SU DOVE E’ NATA QUESTA LAZIO FORMATO CHAMPIONS – «Questa Lazio capace di chiudere entrambe le ultime due stagioni con almeno un trofeo in bacheca, che l’anno scorso ha dimostrato di poter lottare per lo Scudetto, che adesso irrompe al tavolo delle grandi del continente, è nata il 22 dicembre del 2018, giorno di Lazio-Cagliari all’Olimpico. Me lo ricordo bene perché ho commentato quella partita, la prima in cui Simone Inzaghi ha schierato tutti assieme dal primo minuto Luis Alberto, Milinkovic-Savic, Correa e Immobile. Era un gran brutto momento: la squadra non vinceva da sette giornate, aveva otto punti in meno dell’anno prima, segnava poco ed era fuori dai primi quattro posti della classifica. Tirava un’aria freddissima attorno a Inzaghi, che in quel pomeriggio in cui festeggiava le sue cento panchine in Serie A rischiava di perdere la sua. La solita critica gli chiedeva a gran voce di cambiare sistema di gioco, di passare alla difesa a quattro perché non era ammissibile aver segnato ben diciassette reti in meno del campionato precedente. E lui, fiero, convinto, preparato come è sempre stato, aveva deciso che si sarebbe anche potuto spezzare, ma non si sarebbe piegato. La sua convinzione non si è mai spostata da un sistema di gioco che offre una traccia di partenza equilibrata, ma che poi sviluppa una qualità che solo adesso sta scoprendo anche l’Europa. Perché è stato da quel momento, da quel Lazio-Cagliari 3-1 che ha alzato il sipario sulla nuova primavera biancoceleste, che Luis Alberto ha cominciato a prendersi il campo, che Immobile è diventato un terminale da Scarpa d’Oro, che Joaquin Correa si è avvicinato alla porta aumentando la varietà delle soluzioni da gol e che Milinkovic-Savic, partendo da più lontano, è diventato un centrocampista centrale con una completezza da top.

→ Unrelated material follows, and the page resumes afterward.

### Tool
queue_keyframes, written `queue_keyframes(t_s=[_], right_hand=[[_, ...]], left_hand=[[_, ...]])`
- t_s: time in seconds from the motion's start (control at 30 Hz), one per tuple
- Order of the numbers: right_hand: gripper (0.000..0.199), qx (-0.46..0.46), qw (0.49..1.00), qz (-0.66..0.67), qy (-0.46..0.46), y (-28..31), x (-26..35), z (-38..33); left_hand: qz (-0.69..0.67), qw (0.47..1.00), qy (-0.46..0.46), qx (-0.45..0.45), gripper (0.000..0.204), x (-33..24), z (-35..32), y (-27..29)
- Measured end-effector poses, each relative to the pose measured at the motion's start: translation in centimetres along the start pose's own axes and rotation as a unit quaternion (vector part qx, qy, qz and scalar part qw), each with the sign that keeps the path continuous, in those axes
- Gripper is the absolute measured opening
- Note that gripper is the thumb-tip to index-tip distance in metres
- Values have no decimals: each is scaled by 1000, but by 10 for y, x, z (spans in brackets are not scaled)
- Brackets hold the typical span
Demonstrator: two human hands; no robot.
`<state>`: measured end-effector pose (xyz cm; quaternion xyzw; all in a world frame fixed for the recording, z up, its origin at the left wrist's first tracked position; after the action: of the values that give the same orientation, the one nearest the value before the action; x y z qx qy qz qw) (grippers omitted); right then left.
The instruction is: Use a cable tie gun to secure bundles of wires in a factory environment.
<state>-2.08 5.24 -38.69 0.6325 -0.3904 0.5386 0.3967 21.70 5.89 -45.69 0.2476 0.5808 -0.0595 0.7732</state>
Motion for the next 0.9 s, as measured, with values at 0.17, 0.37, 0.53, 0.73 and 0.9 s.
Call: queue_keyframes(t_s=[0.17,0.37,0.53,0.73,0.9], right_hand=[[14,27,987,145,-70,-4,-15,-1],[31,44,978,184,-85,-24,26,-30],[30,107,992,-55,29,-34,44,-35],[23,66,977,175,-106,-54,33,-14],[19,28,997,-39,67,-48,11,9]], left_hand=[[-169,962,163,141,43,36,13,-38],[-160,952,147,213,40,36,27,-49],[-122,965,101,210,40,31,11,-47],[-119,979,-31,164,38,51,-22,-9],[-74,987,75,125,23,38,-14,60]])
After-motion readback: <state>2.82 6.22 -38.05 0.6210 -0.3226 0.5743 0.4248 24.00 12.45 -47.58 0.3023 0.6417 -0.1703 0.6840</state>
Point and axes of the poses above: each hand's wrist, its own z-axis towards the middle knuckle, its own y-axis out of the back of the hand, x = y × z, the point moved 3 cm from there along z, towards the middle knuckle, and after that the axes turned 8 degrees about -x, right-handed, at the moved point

SUL VANTAGGIO SUL PALCOSCENICO INTERNAZIONALE – Da lì la Lazio ha cominciato a vincere. Da lì la Lazio è diventata quella che vediamo oggi, e che ora comincia a conoscere anche tutta Europa. Sì, perché il percorso fatto dalla squadra di Simone Inzaghi nel girone di Champions ha dimostrato fondamentalmente tre cose importantissime: la prima è che ha un gruppo vero, forte, determinato a superare ogni avversità possibile (e in questi mesi ce ne sono state tante, a trecentosessanta gradi…); la seconda è che il calcio che sa esprimere è un calcio di stampo internazionale, che finisce per concedere qualcosa ma che parte dal presupposto che per vincere bisogna creare, attaccare, aumentare sempre il livello qualitativo; la terza cosa – e forse è una chiave importante per capire anche questa stagione un po’ ondivaga – è che se per noi la Lazio e il suo gioco sono realtà dichiarate e conosciute ormai da un biennio, per chi la affronta in campo internazionale non è ancora così. Ed è un vantaggio enorme. In Serie A, il campionato più tattico e per questo più difficile che ci sia almeno in termini strategici, qualche misura alla Lazio è stata presa, ma in Europa non ancora. Perciò chi se la ritroverà di fronte agli ottavi di finale rischierà grosso».